Though unintentionally, Daron and Robinson reawaken the Pan-African revolutionary spirit of Walter Rodney, immortalized on the pages of “How Europe Underdeveloped Africa” through their graphic account of the European invasion of Africa.

The Critical Junctures.

Unlike most African nations, hitherto absolutist countries with extractive economic and political institutions later experienced critical junctures that redirected their economic paths, “Why Nations Fail” recalls. It cited the French Army and Napoleon in France, the fall of the Ottoman Empire during the First World War, the Black Death Revolution in England, and the 1830 Okubo Toshinmichi of Japanese Samurai, amongst others, as typical radical junctures that birthed a new and modern respective societies of economic prosperity.
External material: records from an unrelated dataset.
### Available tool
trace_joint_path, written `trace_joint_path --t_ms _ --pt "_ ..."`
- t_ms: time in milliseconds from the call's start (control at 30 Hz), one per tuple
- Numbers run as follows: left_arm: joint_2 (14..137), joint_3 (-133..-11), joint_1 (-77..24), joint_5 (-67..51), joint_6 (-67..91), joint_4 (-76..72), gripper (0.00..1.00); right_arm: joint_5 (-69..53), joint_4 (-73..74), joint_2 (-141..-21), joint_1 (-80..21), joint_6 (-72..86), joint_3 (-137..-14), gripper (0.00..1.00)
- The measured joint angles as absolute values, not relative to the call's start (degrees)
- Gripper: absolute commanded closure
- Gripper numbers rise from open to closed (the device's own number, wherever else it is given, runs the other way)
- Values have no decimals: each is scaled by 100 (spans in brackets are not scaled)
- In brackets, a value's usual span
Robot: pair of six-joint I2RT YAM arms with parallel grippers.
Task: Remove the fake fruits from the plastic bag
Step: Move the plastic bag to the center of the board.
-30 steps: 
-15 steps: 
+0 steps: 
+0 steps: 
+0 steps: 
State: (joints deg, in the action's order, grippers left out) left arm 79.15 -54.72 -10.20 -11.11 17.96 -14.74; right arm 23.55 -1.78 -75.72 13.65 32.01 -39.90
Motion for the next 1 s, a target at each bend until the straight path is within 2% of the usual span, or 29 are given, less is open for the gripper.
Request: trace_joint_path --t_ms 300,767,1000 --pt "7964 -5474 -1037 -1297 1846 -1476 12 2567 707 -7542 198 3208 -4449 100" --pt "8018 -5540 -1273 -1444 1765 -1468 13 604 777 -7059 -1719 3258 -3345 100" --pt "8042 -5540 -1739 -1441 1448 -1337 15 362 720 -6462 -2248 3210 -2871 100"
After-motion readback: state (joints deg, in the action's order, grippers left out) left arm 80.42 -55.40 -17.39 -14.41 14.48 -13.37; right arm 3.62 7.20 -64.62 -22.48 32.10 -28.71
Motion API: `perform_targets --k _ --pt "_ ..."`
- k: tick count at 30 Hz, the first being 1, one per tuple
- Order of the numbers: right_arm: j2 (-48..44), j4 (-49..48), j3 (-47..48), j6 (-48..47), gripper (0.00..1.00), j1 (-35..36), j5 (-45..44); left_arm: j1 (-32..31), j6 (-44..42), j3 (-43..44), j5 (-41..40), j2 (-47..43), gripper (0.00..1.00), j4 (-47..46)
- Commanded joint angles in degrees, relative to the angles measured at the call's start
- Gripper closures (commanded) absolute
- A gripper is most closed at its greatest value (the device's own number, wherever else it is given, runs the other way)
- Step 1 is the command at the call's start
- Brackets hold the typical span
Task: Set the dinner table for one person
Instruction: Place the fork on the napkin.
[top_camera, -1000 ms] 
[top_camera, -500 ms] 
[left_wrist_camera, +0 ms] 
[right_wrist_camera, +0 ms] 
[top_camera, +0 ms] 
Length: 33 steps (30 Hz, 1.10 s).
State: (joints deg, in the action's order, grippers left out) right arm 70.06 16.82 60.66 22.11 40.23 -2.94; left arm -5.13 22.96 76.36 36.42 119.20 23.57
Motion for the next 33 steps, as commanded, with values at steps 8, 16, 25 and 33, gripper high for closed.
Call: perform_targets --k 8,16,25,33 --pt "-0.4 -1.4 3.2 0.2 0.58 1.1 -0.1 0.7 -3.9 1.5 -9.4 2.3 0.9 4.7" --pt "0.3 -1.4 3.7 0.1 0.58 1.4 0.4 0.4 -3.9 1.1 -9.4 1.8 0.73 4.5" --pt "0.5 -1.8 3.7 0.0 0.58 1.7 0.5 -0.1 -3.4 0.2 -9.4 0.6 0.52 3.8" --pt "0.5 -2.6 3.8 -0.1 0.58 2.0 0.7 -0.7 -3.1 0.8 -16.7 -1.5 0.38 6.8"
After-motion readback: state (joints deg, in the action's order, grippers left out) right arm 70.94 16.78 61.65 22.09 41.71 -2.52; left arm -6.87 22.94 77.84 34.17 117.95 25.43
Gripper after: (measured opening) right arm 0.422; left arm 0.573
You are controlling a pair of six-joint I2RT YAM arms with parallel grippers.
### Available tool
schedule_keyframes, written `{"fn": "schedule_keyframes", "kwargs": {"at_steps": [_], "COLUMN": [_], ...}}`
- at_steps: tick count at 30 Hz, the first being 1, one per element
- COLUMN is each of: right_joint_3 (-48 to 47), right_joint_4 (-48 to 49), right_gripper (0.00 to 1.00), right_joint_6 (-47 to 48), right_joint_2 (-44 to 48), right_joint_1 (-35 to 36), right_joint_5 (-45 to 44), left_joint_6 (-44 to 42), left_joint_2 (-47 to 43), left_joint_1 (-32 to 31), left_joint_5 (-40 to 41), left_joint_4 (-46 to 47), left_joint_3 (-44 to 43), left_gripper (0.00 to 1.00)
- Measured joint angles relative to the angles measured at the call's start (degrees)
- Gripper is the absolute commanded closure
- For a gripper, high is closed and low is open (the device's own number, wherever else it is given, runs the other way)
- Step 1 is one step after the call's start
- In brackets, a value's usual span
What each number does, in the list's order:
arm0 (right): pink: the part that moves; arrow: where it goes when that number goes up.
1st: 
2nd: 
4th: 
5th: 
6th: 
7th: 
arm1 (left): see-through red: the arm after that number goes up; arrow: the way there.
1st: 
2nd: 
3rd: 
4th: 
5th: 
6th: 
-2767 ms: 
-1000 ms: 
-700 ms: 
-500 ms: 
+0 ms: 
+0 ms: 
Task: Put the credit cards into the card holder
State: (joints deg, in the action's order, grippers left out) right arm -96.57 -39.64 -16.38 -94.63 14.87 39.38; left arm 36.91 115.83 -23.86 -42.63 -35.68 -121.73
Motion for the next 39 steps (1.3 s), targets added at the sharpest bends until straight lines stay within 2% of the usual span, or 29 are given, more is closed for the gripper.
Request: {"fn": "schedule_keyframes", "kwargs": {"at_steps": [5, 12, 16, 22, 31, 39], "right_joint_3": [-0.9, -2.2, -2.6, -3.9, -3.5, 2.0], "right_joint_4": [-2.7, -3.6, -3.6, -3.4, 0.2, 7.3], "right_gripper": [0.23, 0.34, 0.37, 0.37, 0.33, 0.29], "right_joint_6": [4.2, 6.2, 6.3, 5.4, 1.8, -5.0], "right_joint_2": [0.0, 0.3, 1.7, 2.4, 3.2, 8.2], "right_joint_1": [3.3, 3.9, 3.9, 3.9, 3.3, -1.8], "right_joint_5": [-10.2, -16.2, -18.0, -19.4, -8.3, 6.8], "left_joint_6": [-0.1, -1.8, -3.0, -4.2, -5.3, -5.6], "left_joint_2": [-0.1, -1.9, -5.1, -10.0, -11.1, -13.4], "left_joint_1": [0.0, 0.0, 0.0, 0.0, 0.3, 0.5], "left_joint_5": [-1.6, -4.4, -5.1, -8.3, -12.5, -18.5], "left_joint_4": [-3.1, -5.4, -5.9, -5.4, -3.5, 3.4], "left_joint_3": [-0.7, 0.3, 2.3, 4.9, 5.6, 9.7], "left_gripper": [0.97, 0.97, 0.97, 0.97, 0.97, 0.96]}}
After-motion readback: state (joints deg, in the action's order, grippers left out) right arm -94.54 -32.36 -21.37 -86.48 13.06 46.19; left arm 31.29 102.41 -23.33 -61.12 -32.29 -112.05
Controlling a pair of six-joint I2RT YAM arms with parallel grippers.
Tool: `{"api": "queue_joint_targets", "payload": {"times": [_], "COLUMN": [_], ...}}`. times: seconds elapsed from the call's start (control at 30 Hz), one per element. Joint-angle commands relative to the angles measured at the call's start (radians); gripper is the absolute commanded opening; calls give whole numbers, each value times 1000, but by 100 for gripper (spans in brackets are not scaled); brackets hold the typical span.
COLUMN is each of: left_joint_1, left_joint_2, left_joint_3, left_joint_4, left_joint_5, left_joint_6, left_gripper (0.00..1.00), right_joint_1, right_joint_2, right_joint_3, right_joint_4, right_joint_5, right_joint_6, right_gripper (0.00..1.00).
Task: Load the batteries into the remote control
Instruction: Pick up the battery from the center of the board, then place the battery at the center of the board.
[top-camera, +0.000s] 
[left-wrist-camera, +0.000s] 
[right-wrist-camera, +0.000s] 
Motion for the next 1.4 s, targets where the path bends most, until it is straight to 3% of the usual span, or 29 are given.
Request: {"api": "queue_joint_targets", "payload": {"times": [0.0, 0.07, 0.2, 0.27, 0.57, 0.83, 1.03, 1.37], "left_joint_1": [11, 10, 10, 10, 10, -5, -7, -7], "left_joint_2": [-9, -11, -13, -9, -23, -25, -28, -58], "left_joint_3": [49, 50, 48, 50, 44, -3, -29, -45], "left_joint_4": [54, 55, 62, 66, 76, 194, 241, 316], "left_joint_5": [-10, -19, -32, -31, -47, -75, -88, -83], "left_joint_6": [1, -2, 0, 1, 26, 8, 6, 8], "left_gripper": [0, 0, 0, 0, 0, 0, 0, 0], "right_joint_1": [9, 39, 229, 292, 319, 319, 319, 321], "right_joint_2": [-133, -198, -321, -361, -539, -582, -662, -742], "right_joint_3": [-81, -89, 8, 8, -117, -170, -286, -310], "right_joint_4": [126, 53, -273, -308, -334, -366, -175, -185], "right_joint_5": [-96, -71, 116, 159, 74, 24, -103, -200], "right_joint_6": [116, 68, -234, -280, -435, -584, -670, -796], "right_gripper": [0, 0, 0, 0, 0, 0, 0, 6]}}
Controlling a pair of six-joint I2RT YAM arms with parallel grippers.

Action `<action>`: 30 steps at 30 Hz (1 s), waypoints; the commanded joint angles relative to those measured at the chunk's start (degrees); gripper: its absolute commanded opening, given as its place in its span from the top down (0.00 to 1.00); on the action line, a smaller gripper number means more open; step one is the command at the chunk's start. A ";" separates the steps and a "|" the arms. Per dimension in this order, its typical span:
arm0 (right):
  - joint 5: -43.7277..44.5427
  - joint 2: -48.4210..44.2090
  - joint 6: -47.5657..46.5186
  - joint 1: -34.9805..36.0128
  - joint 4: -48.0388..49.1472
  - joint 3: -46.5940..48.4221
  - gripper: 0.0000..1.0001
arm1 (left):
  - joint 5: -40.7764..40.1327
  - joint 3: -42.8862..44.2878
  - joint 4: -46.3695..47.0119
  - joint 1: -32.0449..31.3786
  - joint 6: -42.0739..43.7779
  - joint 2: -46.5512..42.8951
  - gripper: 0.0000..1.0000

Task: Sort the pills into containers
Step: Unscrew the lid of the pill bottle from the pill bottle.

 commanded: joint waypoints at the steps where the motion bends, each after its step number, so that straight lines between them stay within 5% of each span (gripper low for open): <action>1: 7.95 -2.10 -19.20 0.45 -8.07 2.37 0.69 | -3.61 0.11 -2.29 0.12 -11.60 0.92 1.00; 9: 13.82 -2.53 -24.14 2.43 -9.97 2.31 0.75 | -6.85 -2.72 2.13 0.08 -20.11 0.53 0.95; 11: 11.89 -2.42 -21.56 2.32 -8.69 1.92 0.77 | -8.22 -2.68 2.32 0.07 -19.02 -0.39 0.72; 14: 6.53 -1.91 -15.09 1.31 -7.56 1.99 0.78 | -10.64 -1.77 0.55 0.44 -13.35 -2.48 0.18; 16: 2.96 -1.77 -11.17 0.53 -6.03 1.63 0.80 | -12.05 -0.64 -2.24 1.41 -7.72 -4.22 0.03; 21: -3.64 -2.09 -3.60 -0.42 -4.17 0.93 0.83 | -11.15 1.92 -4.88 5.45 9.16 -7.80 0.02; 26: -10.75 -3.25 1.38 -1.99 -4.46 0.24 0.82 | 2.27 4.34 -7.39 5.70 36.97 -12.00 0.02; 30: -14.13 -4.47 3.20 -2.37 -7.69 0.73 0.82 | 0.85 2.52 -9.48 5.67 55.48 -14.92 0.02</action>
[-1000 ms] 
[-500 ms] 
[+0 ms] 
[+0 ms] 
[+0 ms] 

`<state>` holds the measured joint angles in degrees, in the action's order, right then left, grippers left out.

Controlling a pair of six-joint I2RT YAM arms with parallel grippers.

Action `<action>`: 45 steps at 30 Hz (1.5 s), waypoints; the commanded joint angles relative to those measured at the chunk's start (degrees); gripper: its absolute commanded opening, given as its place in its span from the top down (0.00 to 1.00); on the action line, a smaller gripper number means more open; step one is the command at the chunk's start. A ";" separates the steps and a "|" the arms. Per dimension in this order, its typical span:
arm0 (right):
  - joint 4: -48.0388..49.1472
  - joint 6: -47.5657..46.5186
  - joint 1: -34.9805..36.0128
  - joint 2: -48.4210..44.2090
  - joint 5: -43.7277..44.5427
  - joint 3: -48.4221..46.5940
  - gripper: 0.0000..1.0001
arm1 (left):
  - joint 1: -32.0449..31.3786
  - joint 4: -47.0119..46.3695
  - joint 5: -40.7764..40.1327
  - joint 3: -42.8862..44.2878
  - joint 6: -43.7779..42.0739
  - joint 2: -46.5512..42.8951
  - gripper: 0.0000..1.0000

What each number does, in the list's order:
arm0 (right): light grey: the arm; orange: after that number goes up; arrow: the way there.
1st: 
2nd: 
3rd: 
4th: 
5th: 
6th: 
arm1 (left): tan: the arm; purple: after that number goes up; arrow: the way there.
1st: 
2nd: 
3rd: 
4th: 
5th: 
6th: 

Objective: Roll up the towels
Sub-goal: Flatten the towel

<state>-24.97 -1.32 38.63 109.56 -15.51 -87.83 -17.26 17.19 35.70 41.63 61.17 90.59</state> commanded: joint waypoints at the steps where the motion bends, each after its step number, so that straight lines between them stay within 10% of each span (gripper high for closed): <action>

Daron and Robinson acknowledged that, even though the majority was bloody revolutions, there were records of not-too-violent political system changes like the overthrowing of Maoism in China and the economic rise of Singapore and South Korea through subtle political leadership change.

Labels Do Not Matter.

Historical accounts of sociopolitical and economic epochs of nations narrated by Daron and Robinson in “Why Nations Fail” revealed that ideological labels of economic persuasion –capitalist and socialists –do not matter. As the book showed, there is an equal tendency for both capitalist and socialist economies to become extractive, and thus result in economic retrogression.

“Why Nations Fail” buttresses this with experiences from “the rise of Robber Barons and their monopoly trusts in the late 19th and early 20th centuries” and submitted that “Markets, left to their own devices, can be ceased to be inclusive, becoming increasingly dominated by economically and politically powerful.”

In the same light, the much-taunted Lenin’s Bolshevik revolution, the Laurent Kabila and Mobutu of Congo, the Derg Marxists of Ethiopia, the Khmer Rouge of Cambodia, Mugabe of Zimbabwe, and Karimov of Uzbekistan, according to “Why Nations Fail,” are examples of supposed equality-assured economic architectures –based on the popular Marxian rhetoric that was used for their power grabs –that became brutally reprehensive, and supported elites’ control of the public treasury. This, as it finally showed, caused the unsustainability of the few recorded economic growth and eventual degeneration into a financial abyss.

Nevertheless, Daron and Robinson’s preference for a market economy is unmistakable, as instructive: “Inclusive economic institutions require not just markets, but inclusive markets that create a level playing field and economic opportunities for most people. Widespread monopoly, backed by the political power of the elite contradicts this.”

Daron and Robinson believe a market economy with no cartel, cabal, and crony gang that subverts state apparatus and institution for the advantage of a few business elites and political collaborators is the only path to sustainable economic growth and human development.

In the end.

Without mincing words, “Why Nations Fail” brilliantly cut a space for itself through the sheer hard work of the duo of Daron and Robinson. The book can be safely placed side-by-side, though with different themes and research objectives, with Paul Collier’s “The Bottom Billion” and Dambisa Moyo’s “Dead Aid” in the collection of seminal books on developmental economics.